Last September the ELDH Secretary General, Thomas Schmidt, visited the refugee camps of the Sahrawi People in South-West Algeria, near Tindouf. He had extensive discussions with the families of Sahrawi people who had been detained and subjected to forced “disappearance” in the zone occupied by Morocco. He also spoke to the Sahrawi Human Rights association AFAPREDESA, to members of the exiled Government, and to the exiled Constitutional Council.

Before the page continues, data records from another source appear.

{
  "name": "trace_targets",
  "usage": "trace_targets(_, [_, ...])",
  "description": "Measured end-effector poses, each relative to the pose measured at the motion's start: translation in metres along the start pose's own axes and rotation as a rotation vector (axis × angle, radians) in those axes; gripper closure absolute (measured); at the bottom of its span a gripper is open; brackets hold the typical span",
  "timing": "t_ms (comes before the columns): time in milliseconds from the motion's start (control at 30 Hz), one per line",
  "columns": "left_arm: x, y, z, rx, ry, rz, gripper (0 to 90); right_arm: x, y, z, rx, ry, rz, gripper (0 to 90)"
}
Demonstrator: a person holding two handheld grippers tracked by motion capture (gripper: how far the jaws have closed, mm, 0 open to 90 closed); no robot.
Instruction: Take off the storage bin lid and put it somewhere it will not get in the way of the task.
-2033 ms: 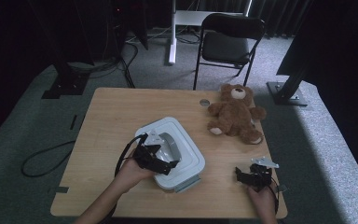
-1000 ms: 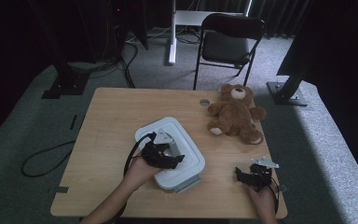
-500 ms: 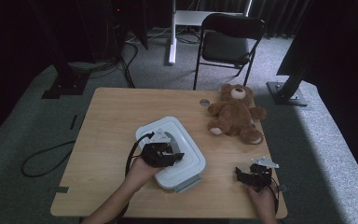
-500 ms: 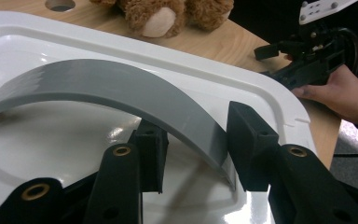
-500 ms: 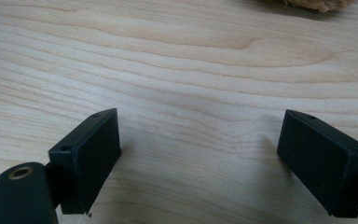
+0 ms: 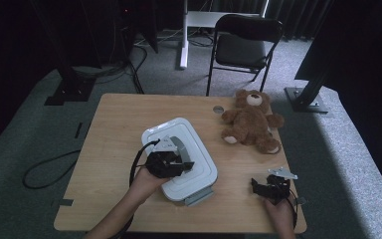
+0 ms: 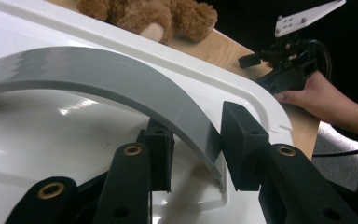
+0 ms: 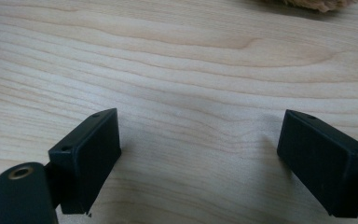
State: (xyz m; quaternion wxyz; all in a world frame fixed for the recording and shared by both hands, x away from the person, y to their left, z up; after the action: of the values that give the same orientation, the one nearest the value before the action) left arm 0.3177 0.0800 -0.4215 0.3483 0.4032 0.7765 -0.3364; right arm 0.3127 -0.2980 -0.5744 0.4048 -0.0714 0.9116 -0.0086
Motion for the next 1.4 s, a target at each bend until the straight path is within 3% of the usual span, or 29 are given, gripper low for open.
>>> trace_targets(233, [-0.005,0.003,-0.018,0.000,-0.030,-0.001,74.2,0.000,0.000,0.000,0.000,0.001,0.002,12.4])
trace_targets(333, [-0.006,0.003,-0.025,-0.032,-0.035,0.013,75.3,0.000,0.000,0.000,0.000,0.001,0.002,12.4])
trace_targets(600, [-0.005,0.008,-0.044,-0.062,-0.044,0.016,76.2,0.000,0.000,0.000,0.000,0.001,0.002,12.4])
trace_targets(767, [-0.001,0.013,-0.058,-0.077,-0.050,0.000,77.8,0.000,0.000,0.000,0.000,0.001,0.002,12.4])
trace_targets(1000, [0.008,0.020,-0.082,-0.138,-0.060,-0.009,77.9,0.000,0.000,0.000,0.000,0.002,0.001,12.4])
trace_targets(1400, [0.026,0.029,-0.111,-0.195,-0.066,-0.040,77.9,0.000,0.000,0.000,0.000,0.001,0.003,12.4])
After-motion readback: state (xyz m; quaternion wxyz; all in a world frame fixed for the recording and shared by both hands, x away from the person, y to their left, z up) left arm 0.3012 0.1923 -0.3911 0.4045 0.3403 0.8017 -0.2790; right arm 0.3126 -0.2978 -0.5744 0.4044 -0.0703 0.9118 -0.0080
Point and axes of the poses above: each handheld gripper's, and its own axes: z roughly forward along the jaws, x roughly out of its underside, y roughly to its left, the point moved 2 cm from there along z, roughly forward along the jaws, and after that the axes turned 7 degrees about x, right-handed, at the moved point
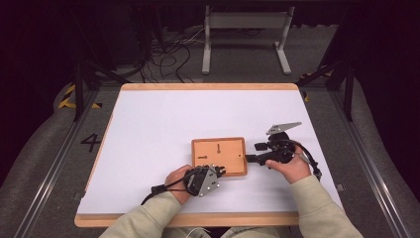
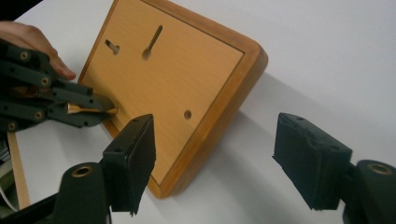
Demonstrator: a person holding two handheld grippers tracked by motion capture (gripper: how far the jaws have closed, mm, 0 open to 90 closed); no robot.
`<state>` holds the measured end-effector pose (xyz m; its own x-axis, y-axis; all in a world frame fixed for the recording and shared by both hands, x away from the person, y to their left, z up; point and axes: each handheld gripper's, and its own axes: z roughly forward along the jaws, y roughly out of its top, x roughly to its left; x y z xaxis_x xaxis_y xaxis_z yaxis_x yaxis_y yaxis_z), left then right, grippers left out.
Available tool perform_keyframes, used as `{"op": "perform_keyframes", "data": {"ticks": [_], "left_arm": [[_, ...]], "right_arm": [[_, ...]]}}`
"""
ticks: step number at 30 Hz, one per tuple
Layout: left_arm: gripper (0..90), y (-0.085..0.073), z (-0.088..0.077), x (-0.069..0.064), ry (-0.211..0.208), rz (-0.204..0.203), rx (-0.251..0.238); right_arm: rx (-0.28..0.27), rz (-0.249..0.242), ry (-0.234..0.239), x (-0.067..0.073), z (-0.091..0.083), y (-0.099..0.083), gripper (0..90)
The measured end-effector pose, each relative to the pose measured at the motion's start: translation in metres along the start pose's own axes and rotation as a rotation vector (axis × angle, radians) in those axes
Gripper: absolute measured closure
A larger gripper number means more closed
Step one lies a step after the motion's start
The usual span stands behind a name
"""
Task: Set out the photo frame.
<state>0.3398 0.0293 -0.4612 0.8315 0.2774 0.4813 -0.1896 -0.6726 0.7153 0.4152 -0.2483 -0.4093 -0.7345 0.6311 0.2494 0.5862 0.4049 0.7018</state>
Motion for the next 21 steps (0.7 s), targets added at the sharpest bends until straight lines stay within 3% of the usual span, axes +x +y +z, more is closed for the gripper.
{"op": "perform_keyframes", "data": {"ticks": [8,16,21], "left_arm": [[84.0,0.000,0.000,0.000,-0.007,-0.009,-0.001],[84.0,-0.001,0.000,0.000,0.000,-0.016,-0.002],[84.0,0.000,0.000,0.001,-0.002,-0.022,-0.001]], "right_arm": [[0.048,0.021,0.018,-0.002,0.025,0.017,26.9],[0.081,0.082,0.095,-0.009,0.047,0.024,23.5],[0.111,0.084,0.118,-0.008,0.058,0.024,21.7]]}}
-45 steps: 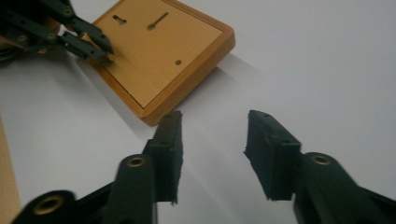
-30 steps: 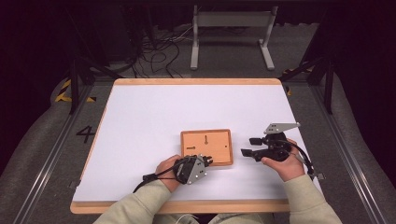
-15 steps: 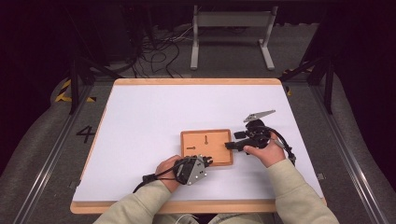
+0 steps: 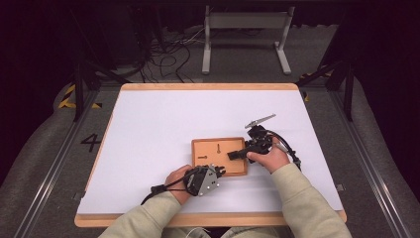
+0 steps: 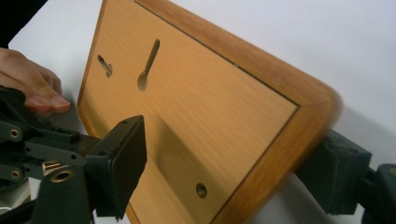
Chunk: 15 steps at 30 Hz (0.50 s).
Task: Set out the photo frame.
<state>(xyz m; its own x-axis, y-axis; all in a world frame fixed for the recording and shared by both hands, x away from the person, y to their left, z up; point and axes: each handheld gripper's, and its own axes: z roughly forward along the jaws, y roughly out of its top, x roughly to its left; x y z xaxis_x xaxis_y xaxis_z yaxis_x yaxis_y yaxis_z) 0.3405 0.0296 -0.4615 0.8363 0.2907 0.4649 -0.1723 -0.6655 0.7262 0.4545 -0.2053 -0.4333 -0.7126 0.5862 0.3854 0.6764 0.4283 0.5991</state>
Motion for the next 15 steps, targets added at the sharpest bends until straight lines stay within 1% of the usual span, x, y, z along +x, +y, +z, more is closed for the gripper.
{"op": "perform_keyframes", "data": {"ticks": [2,4,5,7,8,10,13,14,15], "left_arm": [[84.0,0.0000,-0.0002,-0.0004,0.002,0.000,0.001],[84.0,-0.0001,-0.0001,-0.0004,0.001,-0.003,0.000],[84.0,-0.0002,-0.0001,-0.0003,0.001,-0.003,0.000],[83.9,-0.0001,-0.0004,-0.0010,0.001,0.012,-0.001],[83.9,0.0000,-0.0007,-0.0018,0.005,0.018,0.001],[83.7,0.0006,-0.0011,-0.0022,0.006,0.027,0.004],[82.3,0.0017,-0.0027,-0.0005,-0.010,0.010,0.014],[80.7,0.0020,-0.0037,0.0004,-0.021,0.006,0.013],[78.6,0.0021,-0.0063,0.0022,-0.044,-0.016,0.007]], "right_arm": [[0.016,0.019,0.033,-0.0023,0.0051,0.0000,23.5],[0.025,0.023,0.040,-0.0029,0.0067,-0.0001,24.3],[0.038,0.023,0.062,-0.0031,0.0100,-0.0003,23.7],[0.045,0.017,0.072,-0.0020,0.0115,0.0002,25.1],[0.047,0.018,0.081,-0.0021,0.0111,0.0003,27.6],[0.048,0.022,0.103,-0.0027,0.0105,0.0002,29.8],[0.053,0.019,0.104,-0.0021,0.0097,0.0003,30.0],[0.054,0.019,0.104,-0.0020,0.0096,0.0002,30.1],[0.055,0.018,0.103,-0.0021,0.0095,0.0002,30.1]]}}
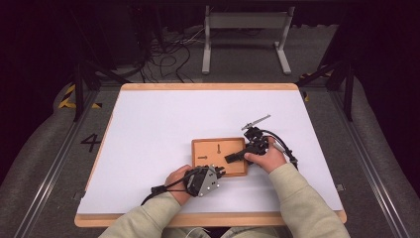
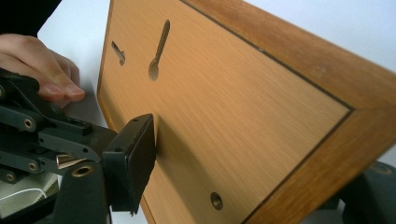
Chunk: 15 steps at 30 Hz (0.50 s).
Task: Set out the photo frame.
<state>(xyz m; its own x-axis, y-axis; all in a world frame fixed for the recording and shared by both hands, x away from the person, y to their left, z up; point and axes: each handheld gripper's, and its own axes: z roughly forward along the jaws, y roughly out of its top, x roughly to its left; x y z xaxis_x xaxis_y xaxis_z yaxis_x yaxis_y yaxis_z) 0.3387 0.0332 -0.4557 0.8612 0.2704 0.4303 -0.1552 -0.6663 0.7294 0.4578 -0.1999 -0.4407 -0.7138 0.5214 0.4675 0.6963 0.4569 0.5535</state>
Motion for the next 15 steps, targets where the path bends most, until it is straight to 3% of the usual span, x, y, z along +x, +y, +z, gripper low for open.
{"op": "perform_keyframes", "data": {"ticks": [2,3,7,15], "left_arm": [[74.9,0.000,-0.006,0.003,-0.021,-0.042,-0.011],[74.7,0.000,-0.006,0.003,-0.021,-0.042,-0.011],[72.1,-0.002,-0.024,0.014,-0.059,-0.143,-0.047],[58.3,-0.013,-0.052,0.033,-0.110,-0.262,-0.079]], "right_arm": [[0.003,0.002,0.001,0.000,0.000,0.000,30.0],[0.003,0.002,0.001,0.000,0.000,0.000,30.0],[0.007,-0.011,-0.010,0.002,-0.001,0.000,30.1],[0.013,-0.056,-0.041,0.010,-0.006,0.000,31.8]]}}
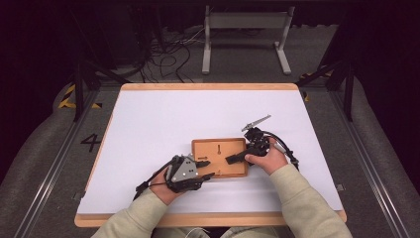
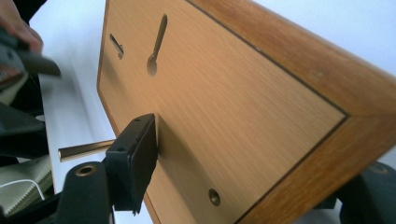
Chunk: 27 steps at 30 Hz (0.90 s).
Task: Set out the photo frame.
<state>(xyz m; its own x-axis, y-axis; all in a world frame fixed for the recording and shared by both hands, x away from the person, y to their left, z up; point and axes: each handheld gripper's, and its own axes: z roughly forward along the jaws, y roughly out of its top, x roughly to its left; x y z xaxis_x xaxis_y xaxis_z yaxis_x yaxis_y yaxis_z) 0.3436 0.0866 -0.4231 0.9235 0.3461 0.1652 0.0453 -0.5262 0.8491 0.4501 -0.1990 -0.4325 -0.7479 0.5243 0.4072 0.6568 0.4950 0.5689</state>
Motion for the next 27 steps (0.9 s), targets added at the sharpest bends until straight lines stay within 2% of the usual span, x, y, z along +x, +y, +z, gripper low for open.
{"op": "perform_keyframes", "data": {"ticks": [3,8,9,10,11,21,25,27], "left_arm": [[55.8,-0.003,-0.010,0.006,0.003,-0.052,-0.018],[54.2,-0.013,-0.025,0.016,0.036,-0.102,-0.026],[54.1,-0.013,-0.025,0.016,0.036,-0.102,-0.026],[54.2,-0.015,-0.027,0.018,0.041,-0.114,-0.029],[54.2,-0.017,-0.029,0.020,0.048,-0.125,-0.026],[53.9,-0.034,-0.041,0.036,0.099,-0.204,-0.011],[52.3,-0.039,-0.041,0.041,0.095,-0.247,-0.004],[50.3,-0.040,-0.042,0.042,0.098,-0.252,0.005]], "right_arm": [[0.003,-0.020,-0.014,0.003,-0.002,0.000,32.8],[0.007,-0.077,-0.040,0.011,-0.007,-0.001,35.7],[0.007,-0.077,-0.040,0.011,-0.007,-0.001,35.7],[0.008,-0.099,-0.053,0.015,-0.010,-0.001,37.0],[0.008,-0.099,-0.053,0.015,-0.010,-0.001,37.0],[0.027,-0.281,-0.136,0.037,-0.020,-0.009,41.4],[0.037,-0.353,-0.170,0.047,-0.024,-0.013,44.0],[0.040,-0.390,-0.191,0.052,-0.025,-0.016,45.2]]}}
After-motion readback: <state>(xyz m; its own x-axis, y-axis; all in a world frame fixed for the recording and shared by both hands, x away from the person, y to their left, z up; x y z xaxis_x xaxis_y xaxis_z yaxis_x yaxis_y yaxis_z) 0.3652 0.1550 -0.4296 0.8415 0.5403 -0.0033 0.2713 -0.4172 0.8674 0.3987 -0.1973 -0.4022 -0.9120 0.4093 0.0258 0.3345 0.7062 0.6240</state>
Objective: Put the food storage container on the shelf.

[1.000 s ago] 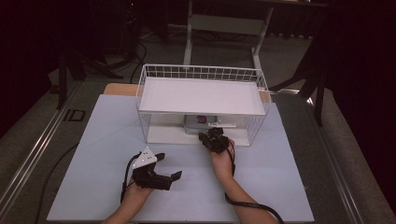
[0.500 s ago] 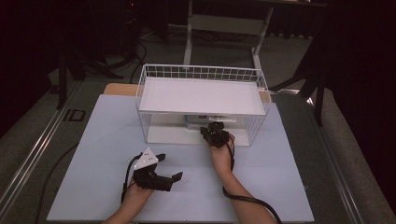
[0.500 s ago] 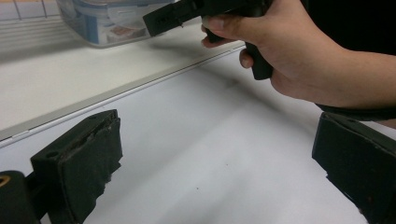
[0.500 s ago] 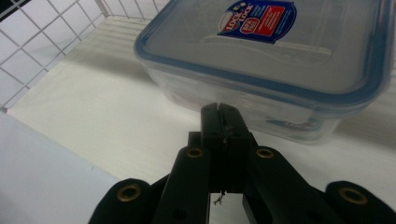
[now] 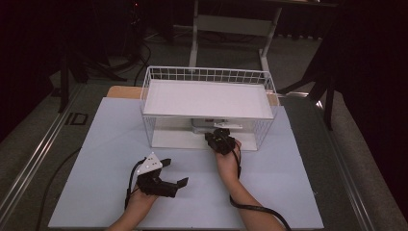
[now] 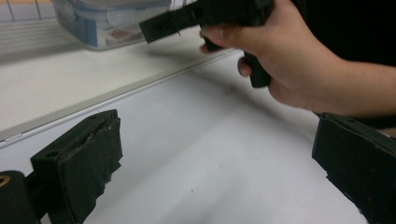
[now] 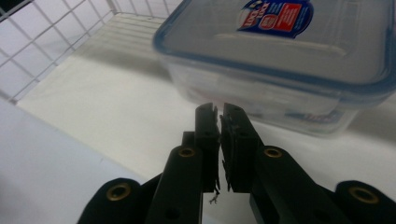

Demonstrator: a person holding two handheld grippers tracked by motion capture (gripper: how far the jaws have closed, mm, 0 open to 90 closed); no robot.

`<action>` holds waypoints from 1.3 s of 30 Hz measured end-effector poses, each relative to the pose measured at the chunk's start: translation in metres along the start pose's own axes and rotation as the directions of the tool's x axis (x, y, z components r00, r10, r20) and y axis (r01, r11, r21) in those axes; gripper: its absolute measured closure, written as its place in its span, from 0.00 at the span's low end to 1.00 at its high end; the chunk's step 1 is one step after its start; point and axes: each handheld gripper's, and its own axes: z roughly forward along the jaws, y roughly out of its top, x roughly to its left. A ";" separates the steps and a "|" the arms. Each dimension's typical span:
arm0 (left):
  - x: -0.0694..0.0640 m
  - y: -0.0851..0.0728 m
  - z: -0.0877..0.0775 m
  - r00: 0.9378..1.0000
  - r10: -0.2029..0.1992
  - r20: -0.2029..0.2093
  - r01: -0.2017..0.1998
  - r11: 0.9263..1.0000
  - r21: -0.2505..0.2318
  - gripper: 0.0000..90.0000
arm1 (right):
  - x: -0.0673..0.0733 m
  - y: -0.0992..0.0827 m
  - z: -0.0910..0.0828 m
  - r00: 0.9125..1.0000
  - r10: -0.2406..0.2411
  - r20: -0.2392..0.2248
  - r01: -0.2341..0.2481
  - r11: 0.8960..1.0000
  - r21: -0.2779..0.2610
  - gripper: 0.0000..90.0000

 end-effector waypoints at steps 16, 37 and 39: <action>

For the last 35 years around 160.000 Sahrawi people in the refugee camps, as well as several hundred thousand Sahrawi in the part of Western Sahara occupied by Morocco, have been denied by Morocco the exercise of their right to self-determination. They are entitled in international law to a referendum that would give them the possibility to vote for the independence of Western Sahara. The Kingdom of Morocco has ignored numerous resolutions of the UN Security Council, as well as the Advisory Opinion of the International Court of Justice of 1975. The Court held that it had not “found legal ties [to Morocco or Mauretania] of such a nature as might affect the application of resolution 1514 (XV) in the decolonization of Western Sahara and, in particular, of the principle of self-determination through the free and genuine expression of the will of the peoples of the Territory.” (para 162, Opinion of 16 October 1975). Morocco’s actions are therefore unlawful in international law. Morocco uses the passage of time to create “facts on the ground”, in particular to settle Moroccan citizens in the occupied zone in Western Sahara and to exploit the natural resources of Western Sahara. Even the European Union has – in spite of the protest of the Swedish Government – repeatedly concluded fisheries partnership agreements with Morocco, which allow access to the fishing fields in coastal waters of Western Sahara. These agreements violate international law.
The Sahrawi people in the part of Western Sahara which is occupied by Morocco are the victims of severe oppression in exercising their right to free and peaceful expression of their views, in particular their opinions concerning the future of Western Sahara and its independence. The latest example is that of the human rights defender Aminatou Haidar, a Sahrawi woman, who lives in the occupied zone and who has a Moroccan passport. On 13 November 2009, on her return to El-Aaiún after she had been awarded the Robert F. Kennedy Civil Courage Prize, which is awarded every year “for steadfast resistance to evil at great personal risk”, she was arrested and her passport was taken away. The reason given was that in the Moroccan landing card she had given her home as “Western Sahara” rather than “Moroccan Sahara”. After one night at the airport she was expelled to Spain, where she has been on hunger strike since 15th November 2009.